Monday, September 19, 2:00pm (online)
Kaizheng Wang (Columbia University)
Adaptive and Robust Multi-task Learning
In this talk, we study the multi-task learning problem that aims to simultaneously analyze multiple datasets collected from different sources and learn one model for each of them. We propose a family of adaptive methods that automatically utilize possible similarities among those tasks while carefully handling their differences. We derive sharp statistical guarantees for the methods and prove their robustness against outlier tasks. Numerical experiments on synthetic and real datasets demonstrate the efficacy of our new methods.
Monday, September 26, 3:45pm (in person, room 200)

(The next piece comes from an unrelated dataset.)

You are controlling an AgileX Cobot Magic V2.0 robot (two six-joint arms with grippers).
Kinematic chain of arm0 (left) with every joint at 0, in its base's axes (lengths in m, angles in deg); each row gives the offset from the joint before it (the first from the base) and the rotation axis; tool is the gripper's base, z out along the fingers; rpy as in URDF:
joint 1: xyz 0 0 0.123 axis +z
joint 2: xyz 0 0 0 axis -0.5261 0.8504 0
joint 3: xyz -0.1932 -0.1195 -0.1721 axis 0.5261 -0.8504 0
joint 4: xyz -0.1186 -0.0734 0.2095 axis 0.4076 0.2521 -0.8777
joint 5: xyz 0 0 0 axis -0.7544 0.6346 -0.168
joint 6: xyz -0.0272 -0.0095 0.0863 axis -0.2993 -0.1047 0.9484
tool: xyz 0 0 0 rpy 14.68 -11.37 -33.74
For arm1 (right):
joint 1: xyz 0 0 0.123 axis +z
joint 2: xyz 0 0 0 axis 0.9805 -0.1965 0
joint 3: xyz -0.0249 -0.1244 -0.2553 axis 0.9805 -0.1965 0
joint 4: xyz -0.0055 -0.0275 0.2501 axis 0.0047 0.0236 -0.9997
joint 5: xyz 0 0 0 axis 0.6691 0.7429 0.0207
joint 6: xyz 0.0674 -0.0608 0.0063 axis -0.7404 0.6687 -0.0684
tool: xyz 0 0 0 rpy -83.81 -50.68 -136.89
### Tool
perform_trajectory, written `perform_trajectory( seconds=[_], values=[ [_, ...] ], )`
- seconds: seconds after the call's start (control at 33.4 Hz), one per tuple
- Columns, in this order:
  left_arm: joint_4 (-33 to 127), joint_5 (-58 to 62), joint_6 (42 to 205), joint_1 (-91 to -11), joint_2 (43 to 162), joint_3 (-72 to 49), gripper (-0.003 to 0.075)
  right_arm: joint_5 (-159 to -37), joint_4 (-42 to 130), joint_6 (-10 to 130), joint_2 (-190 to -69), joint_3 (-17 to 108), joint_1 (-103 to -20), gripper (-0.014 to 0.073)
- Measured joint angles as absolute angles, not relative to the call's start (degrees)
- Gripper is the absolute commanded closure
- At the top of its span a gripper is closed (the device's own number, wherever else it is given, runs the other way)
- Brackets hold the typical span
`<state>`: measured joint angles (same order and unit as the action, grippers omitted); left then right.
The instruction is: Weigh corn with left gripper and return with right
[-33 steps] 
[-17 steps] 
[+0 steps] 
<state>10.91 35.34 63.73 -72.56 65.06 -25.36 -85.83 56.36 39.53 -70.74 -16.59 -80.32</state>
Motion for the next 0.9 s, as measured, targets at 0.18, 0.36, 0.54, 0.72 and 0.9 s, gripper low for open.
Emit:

Eddie Aamari (Sorbonne Université)
Statistical Query Complexity of Manifold Estimation
The statistical query (SQ) framework consists in replacing the usual access to samples from a distribution, by the access to adversarially perturbed expected values of functions interactively chosen by the learner. This framework provides a natural estimation complexity measure, enforces robustness through adversariality, and is closely related to differential privacy. In this talk, we study the SQ complexity of estimating d-dimensional submanifolds in R^n. We propose a purely geometric algorithm called Manifold Propagation, that reduces the problem to three local geometric routines: projection, tangent space estimation, and point detection. We then provide constructions of these geometric routines in the SQ framework. Given an adversarial STAT(τ) oracle and a target precision ε=Ω(τ^{2/(d+1)}) for the Hausdorff distance, the resulting SQ manifold reconstruction algorithm has query complexity O(n polylog(n)ε^{d/2}), which is proved to be nearly optimal. In the process, we will present low-rank matrix completion results for SQ's and lower bounds for (randomized) SQ estimators in general metric spaces.
Monday, October 3, 2:00pm (in person)
Sayan Mukherjee (Duke & Leipzig University)
Modeling Shapes and Fields
We will consider modeling shapes and fields via topological and lifted-topological transforms. Specifically, we show how the Euler Characteristic Transform and the Lifted Euler Characteristic Transform can be used in practice for statistical analysis of shape and field data. The Lifted Euler Characteristic is an alternative to the. Euler calculus developed by Ghrist and Baryshnikov for real valued functions. We also state a moduli space of shapes for which we can provide a complexity metric for the shapes. We also provide a sheaf theoretic construction of shape space that does not require diffeomorphisms or correspondence. A direct result of this sheaf theoretic construction is that in three dimensions for meshes, 0-dimensional homology is enough to characterize the shape. We will also discuss Gaussian processes on fiber bundles and applications to evolutionary questions about shapes.
Monday, October 10, 2:00pm (in person)
Lu Yu (CREST, ENSAE)
Mirror Descent Strikes Again: Optimal Stochastic Convex Optimization under Infinite Noise Variance
We study stochastic convex optimization under infinite noise variance. Specifically, when the stochastic gradient is unbiased and has uniformly bounded (1 + κ)-th moment, for some κ ∈ (0, 1], we quantify the convergence rate of the Stochastic Mirror Descent algorithm with a particular class of uniformly convex mirror maps, in terms of the number of iterations, dimensionality and related geometric parameters of the optimization problem. Interestingly this algorithm does not require any explicit gradient clipping or normalization, which have been extensively used in several recent empirical and theoretical works. We complement our convergence results with information-theoretic lower bounds showing that no other algorithm using only stochastic first-order oracles can achieve improved rates. Our results have several interesting consequences for devising online/streaming stochastic approximation algorithms for problems arising in robust statistics and machine learning.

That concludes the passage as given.